Tout d’abord, les personnes jouissant de la nationalité danoise depuis plus de 28 ans et celle jouissant de la nationalité danoise depuis moins de 28 ans ne sont pas dans la même situation ; les premières sont présumées êtres davantage intégrées dans la société danoise que les secondes. De plus, le fait que les premières soient exemptées de la condition d’attachement s’explique par la volonté de favoriser un groupe de personnes de nationalité danoise qui entretient des liens avec le Danemark depuis longtemps.

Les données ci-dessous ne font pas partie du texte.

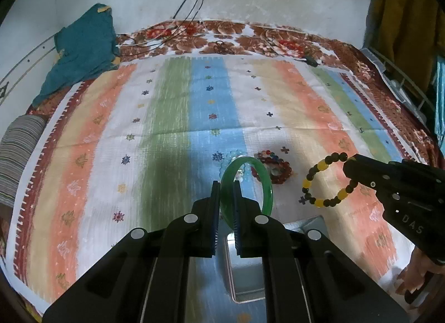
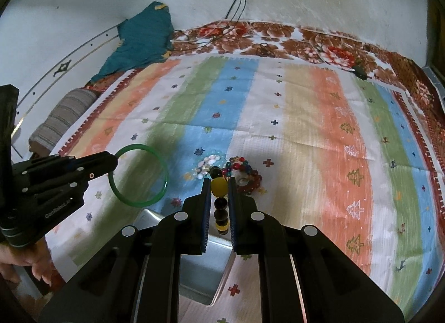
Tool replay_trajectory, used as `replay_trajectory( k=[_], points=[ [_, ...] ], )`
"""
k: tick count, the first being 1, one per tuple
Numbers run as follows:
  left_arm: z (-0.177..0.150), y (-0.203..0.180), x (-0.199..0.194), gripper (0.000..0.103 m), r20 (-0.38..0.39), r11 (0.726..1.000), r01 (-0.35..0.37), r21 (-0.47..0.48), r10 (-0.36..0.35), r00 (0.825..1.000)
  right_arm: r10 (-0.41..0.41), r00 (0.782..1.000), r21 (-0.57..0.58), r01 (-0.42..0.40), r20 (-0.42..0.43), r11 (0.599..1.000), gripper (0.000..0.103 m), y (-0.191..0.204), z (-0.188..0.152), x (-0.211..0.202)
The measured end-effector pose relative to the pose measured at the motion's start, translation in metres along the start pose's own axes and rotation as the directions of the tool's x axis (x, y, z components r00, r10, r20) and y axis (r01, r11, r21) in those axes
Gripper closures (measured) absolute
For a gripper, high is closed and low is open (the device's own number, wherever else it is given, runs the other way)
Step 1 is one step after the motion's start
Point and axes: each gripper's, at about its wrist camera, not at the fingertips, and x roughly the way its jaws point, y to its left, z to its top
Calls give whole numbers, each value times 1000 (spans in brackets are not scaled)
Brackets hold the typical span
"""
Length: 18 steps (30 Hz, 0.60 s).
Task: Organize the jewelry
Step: 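Lift both held bracelets and carry them over the silver tin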
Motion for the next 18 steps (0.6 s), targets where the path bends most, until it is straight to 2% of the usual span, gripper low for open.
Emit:
replay_trajectory(
  k=[18],
  points=[
    [-26, -10, -25, 95, 4, 999, 5, 33, -5, 1000, 20, 1000, -14, -20, -11, 1000, 90, 11, -29, -19]
  ],
)
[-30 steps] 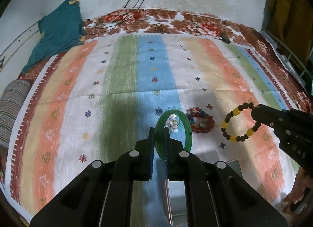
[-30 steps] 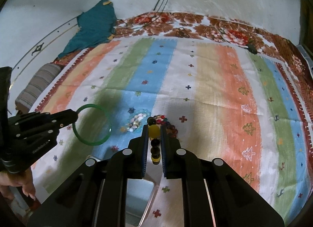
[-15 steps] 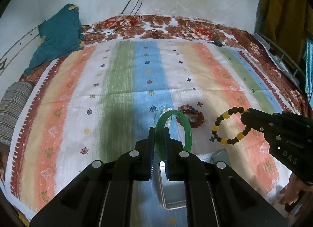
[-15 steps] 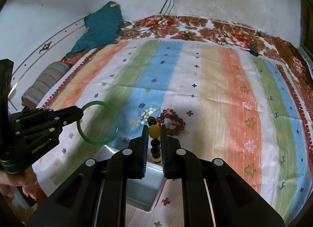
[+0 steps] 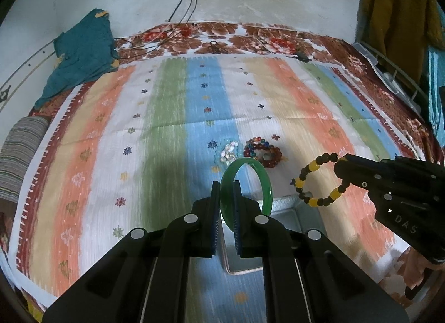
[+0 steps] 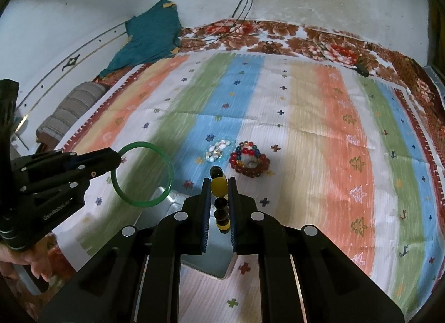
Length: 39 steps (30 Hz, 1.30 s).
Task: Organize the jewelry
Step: 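Lift both held bracelets and carry them over the silver tin, then open both grippers to drop the bangle and bead bracelet into the tin, then move both open grippers back to the remaining blue and red bracelets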
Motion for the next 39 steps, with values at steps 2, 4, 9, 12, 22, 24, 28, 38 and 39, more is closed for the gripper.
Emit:
replay_trajectory(
  k=[2, 4, 9, 12, 22, 24, 28, 38, 39],
  points=[
    [-3, -2, -1, 95, -3, 1000, 0, 5, 0, 1000, 1, 1000, -1, -1, -2, 1000, 90, 1, -3, -1],
    [-6, -4, -2, 95, -7, 1000, 0, 10, 0, 1000, 8, 1000, -1, -8, -1, 1000, 90, 2, -5, -3],
    [-14, -8, 0, 95, -40, 1000, 6, 17, -5, 999, 31, 999, 5, -31, -16, 1000, 90, 2, -10, -5],
    [-17, -5, 5, 94, -73, 1000, 8, -5, -8, 997, -18, 1000, 5, 18, -18, 1000, 90, 0, -13, -5],
    [-15, 13, 8, 69, -73, 998, -29, -59, 25, 997, -85, 995, 27, 87, -47, 996, 66, -14, -13, 4],
    [-13, 17, 10, 67, -77, 997, -36, -70, 30, 997, -89, 994, 29, 91, -56, 995, 62, -16, -12, 7],
    [-9, 22, 14, 62, -78, 995, -40, -88, 33, 996, -88, 994, 44, 91, -69, 995, 56, -22, -8, 13],
    [0, 21, 22, 54, -75, 996, -46, -73, 41, 996, -85, 992, 66, 91, -90, 994, 42, -29, -1, 23],
    [1, 19, 23, 53, -75, 997, -47, -69, 42, 996, -86, 992, 69, 92, -90, 993, 40, -30, -1, 24]
  ],
)
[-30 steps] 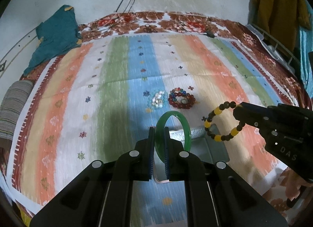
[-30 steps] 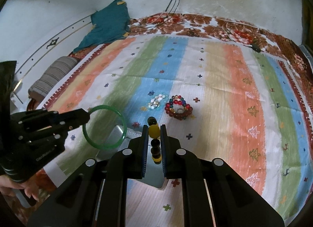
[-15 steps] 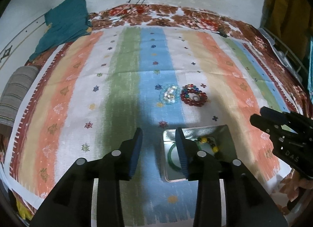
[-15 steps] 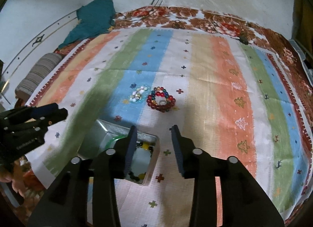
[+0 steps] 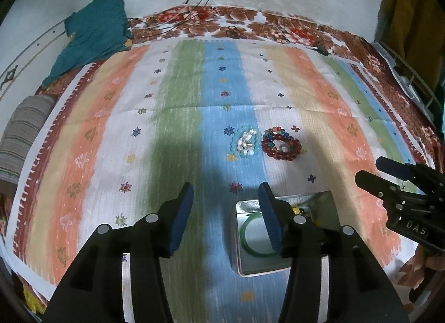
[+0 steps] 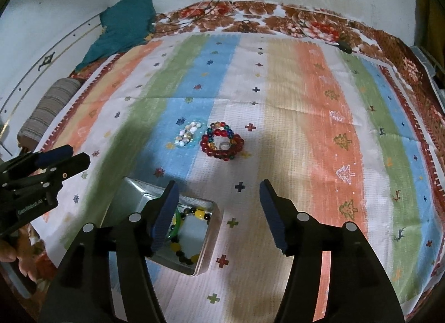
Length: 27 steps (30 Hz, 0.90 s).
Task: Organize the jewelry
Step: 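Move both open grippers back to the remaining blue and red bracelets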
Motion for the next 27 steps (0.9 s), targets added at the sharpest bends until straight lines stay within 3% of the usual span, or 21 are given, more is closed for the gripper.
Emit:
replay_trajectory(
  k=[14, 27],
  points=[
    [17, -12, 18, 48, 5, 998, -21, 60, 21, 1000, 4, 1000, -1, -4, -4, 1000, 38, -7, 17, 14],
    [32, -10, 41, 48, -18, 999, -15, 49, 16, 1000, 0, 1000, -22, -1, -23, 1000, 38, -7, 32, 36]
  ],
)
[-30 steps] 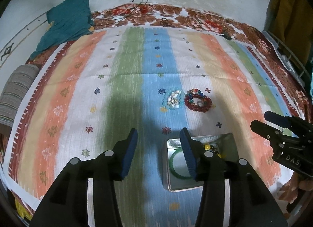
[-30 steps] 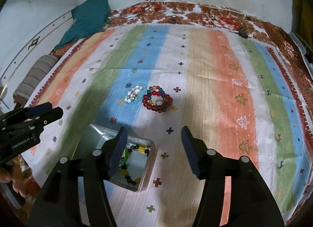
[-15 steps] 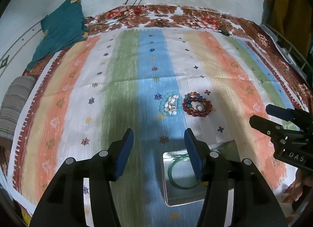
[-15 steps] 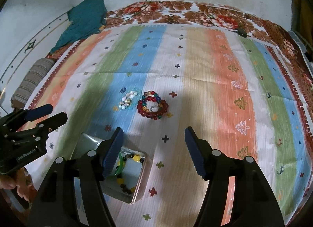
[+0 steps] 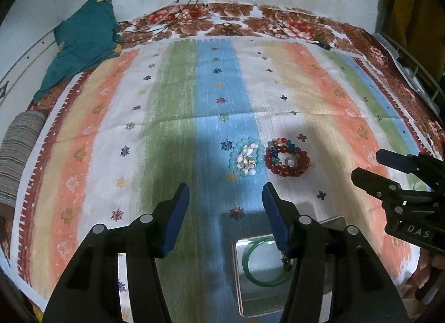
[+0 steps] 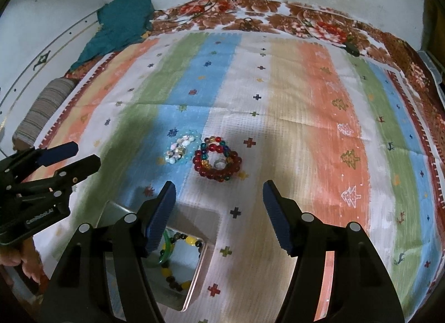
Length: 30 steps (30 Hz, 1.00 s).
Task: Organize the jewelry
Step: 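Move both open grippers back to the remaining blue and red bracelets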
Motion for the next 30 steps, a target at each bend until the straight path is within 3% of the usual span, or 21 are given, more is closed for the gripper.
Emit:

Ainsi, pour la Cour, le fait que M. Biao ne soit pas exempté de la condition d’attachement n’est pas une discrimination puisqu’il n’est pas dans la même situation que des personnes jouissant de la nationalité danoise depuis plus de 28 ans qui, elles, sont exemptées de la condition d’attachement.

Dans la présente affaire où les éléments géographiques entrant en ligne de compte sont multiples, la Cour est aussi face au droit international privé et à la question de la nationalité qui s’illustrent ici dans toute leur subtilité. La pluralité des envies et des choix en matière de regroupement familial n’exclut pas la difficulté de les concrétiser. Restera ou ne restera pas en Suède, à suivre.